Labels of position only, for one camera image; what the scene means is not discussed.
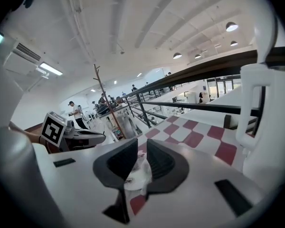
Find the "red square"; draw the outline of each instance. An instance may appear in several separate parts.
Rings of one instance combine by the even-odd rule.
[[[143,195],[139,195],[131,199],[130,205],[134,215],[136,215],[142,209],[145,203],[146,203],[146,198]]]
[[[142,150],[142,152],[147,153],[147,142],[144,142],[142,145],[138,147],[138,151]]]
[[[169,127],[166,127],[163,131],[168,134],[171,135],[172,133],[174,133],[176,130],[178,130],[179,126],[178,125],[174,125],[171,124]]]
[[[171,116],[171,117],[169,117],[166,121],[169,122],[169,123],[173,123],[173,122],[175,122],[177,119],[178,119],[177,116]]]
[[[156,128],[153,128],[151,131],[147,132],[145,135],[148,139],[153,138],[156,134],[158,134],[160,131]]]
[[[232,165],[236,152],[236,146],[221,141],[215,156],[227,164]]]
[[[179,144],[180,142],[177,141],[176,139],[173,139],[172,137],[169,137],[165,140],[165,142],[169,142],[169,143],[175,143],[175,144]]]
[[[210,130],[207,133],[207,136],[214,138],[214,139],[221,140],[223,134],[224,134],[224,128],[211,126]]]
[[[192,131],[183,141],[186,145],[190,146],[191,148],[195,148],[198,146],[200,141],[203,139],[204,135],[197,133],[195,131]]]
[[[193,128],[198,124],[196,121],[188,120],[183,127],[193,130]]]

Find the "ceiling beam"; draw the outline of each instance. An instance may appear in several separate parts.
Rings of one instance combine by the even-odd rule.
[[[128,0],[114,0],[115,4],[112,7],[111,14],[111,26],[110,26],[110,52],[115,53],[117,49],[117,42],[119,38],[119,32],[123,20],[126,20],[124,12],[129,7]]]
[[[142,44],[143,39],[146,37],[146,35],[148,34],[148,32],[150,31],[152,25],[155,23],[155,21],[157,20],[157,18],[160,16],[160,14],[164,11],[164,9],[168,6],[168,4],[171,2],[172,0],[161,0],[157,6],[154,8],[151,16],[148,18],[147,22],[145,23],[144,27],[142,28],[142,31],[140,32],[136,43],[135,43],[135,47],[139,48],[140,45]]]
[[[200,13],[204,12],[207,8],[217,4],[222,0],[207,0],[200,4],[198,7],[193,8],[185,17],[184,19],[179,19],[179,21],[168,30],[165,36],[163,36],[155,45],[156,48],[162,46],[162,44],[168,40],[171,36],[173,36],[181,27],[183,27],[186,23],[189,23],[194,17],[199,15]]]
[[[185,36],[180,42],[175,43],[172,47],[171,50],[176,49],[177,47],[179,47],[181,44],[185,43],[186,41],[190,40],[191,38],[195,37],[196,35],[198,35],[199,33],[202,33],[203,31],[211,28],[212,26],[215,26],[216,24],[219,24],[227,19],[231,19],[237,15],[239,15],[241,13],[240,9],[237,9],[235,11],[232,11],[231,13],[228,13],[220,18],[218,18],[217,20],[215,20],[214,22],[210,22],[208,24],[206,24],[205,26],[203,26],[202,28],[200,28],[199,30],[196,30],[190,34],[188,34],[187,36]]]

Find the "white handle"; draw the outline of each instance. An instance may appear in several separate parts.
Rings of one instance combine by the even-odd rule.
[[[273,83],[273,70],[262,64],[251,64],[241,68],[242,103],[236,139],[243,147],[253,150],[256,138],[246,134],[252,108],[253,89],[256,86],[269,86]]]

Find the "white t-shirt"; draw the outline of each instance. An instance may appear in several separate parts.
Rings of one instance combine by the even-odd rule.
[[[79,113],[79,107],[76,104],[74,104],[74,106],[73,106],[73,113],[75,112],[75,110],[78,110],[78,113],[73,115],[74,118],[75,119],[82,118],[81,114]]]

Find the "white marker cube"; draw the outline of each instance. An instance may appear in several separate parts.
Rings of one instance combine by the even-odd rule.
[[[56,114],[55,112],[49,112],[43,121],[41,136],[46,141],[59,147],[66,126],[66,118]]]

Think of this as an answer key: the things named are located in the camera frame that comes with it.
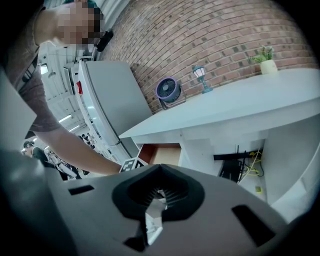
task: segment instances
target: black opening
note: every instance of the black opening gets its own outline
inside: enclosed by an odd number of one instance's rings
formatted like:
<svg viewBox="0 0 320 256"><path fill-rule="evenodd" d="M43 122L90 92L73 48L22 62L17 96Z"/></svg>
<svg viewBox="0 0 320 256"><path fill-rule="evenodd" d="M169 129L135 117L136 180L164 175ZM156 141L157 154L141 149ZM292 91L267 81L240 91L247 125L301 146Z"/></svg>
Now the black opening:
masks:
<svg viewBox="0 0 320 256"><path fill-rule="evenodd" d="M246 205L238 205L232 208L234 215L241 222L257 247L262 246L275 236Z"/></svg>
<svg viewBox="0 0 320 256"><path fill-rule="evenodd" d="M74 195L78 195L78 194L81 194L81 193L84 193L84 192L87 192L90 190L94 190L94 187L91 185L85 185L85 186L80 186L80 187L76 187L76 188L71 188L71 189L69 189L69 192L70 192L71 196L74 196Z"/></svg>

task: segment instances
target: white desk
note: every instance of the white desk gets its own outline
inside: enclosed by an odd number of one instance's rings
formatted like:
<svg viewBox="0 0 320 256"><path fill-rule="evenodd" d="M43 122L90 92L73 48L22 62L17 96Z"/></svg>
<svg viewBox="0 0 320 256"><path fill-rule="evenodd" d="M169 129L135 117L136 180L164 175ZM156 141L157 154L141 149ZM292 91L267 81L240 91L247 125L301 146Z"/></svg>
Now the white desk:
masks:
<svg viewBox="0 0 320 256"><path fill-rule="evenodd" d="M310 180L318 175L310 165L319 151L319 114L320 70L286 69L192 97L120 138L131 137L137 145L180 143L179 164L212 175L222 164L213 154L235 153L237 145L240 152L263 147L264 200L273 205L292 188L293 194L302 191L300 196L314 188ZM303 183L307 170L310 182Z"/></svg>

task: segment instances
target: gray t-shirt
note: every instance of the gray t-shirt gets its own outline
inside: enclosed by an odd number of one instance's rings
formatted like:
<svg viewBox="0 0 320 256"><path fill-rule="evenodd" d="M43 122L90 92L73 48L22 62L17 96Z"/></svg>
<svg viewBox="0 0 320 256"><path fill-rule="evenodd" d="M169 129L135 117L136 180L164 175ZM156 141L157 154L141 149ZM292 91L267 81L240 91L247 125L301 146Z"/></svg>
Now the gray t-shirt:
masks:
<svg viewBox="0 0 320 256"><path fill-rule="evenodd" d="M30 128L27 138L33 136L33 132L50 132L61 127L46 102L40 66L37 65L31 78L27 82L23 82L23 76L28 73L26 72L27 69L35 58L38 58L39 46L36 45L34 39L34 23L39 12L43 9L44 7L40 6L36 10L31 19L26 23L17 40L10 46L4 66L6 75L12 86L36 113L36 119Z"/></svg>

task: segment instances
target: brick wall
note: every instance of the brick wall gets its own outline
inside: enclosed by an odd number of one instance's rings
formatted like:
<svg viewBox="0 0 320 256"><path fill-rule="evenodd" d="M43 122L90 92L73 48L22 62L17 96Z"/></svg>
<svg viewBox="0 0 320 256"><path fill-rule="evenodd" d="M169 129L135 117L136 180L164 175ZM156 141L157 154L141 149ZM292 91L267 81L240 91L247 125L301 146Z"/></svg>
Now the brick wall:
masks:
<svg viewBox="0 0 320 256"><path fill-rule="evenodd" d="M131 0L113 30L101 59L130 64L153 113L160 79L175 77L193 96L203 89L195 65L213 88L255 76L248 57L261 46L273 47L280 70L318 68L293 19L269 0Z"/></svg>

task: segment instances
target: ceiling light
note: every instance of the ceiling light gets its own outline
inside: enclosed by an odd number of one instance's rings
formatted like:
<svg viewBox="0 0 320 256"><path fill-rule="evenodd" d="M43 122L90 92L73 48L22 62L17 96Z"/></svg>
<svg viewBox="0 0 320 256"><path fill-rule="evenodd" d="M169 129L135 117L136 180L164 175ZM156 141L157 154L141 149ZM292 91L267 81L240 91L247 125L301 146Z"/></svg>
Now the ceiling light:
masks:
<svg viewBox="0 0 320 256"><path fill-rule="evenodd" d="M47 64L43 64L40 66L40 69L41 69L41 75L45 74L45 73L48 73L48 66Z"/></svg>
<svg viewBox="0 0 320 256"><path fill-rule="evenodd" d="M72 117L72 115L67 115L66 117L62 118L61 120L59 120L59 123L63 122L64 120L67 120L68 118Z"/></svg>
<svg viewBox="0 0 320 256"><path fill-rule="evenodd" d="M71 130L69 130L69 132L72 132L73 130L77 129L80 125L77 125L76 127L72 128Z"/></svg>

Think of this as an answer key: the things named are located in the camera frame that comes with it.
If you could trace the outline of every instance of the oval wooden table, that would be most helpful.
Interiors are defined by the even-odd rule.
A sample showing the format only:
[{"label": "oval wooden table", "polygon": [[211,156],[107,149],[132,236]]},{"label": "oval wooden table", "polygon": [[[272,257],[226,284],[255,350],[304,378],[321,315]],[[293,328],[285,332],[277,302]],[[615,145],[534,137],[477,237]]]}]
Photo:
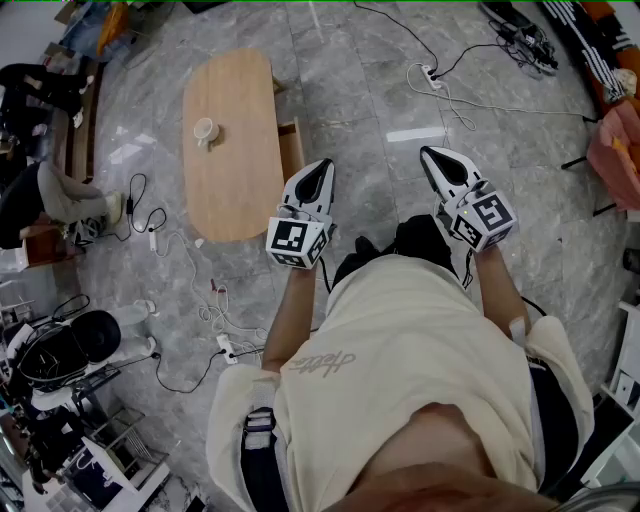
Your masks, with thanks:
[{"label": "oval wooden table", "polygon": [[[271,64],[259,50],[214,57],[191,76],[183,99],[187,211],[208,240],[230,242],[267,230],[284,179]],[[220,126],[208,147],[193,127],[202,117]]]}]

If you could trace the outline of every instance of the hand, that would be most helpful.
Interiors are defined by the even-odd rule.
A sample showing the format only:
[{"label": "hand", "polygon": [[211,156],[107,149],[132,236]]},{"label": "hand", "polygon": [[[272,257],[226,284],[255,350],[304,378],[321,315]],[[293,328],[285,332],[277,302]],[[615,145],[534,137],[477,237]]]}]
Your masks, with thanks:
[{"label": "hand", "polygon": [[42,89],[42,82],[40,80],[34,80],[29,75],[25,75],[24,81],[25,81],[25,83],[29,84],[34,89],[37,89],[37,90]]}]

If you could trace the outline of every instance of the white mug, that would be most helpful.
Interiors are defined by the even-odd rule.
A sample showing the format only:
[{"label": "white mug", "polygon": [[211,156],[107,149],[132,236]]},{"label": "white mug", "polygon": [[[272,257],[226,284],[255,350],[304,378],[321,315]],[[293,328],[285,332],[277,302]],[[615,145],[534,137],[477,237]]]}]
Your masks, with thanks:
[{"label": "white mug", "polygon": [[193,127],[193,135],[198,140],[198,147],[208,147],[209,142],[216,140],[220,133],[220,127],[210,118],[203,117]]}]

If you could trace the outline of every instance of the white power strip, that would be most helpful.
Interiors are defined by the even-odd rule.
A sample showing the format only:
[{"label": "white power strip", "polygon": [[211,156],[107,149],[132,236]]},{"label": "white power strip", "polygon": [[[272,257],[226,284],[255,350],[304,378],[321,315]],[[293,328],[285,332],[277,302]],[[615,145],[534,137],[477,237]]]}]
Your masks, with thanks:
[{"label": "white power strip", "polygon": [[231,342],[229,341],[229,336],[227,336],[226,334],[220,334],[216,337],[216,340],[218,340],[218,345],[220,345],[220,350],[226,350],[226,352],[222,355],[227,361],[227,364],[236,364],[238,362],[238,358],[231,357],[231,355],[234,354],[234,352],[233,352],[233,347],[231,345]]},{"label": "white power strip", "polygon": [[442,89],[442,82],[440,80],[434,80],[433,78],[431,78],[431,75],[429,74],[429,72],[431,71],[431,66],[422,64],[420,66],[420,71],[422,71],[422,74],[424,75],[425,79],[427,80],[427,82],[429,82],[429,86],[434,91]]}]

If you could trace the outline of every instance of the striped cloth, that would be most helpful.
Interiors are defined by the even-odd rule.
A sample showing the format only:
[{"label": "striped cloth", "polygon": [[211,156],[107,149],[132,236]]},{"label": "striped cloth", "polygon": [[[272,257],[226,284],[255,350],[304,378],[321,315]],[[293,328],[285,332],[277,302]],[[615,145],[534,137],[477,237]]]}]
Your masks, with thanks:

### Activity
From the records above, print only the lines between the one holding "Now the brick" and the one holding "Now the ceiling", inclusive, exactly as they stand.

### Written response
Now the brick wall:
masks:
<svg viewBox="0 0 320 256"><path fill-rule="evenodd" d="M131 0L113 30L101 59L130 64L153 113L160 79L175 77L193 96L203 89L195 65L213 88L255 76L248 57L261 46L273 47L280 70L318 68L293 19L269 0Z"/></svg>

task: segment instances
target: ceiling light
note: every instance of the ceiling light gets its own outline
inside: enclosed by an odd number of one instance's rings
formatted like:
<svg viewBox="0 0 320 256"><path fill-rule="evenodd" d="M43 122L90 92L73 48L22 62L17 96Z"/></svg>
<svg viewBox="0 0 320 256"><path fill-rule="evenodd" d="M169 129L135 117L136 180L164 175ZM156 141L157 154L141 149ZM292 91L267 81L240 91L247 125L301 146Z"/></svg>
Now the ceiling light:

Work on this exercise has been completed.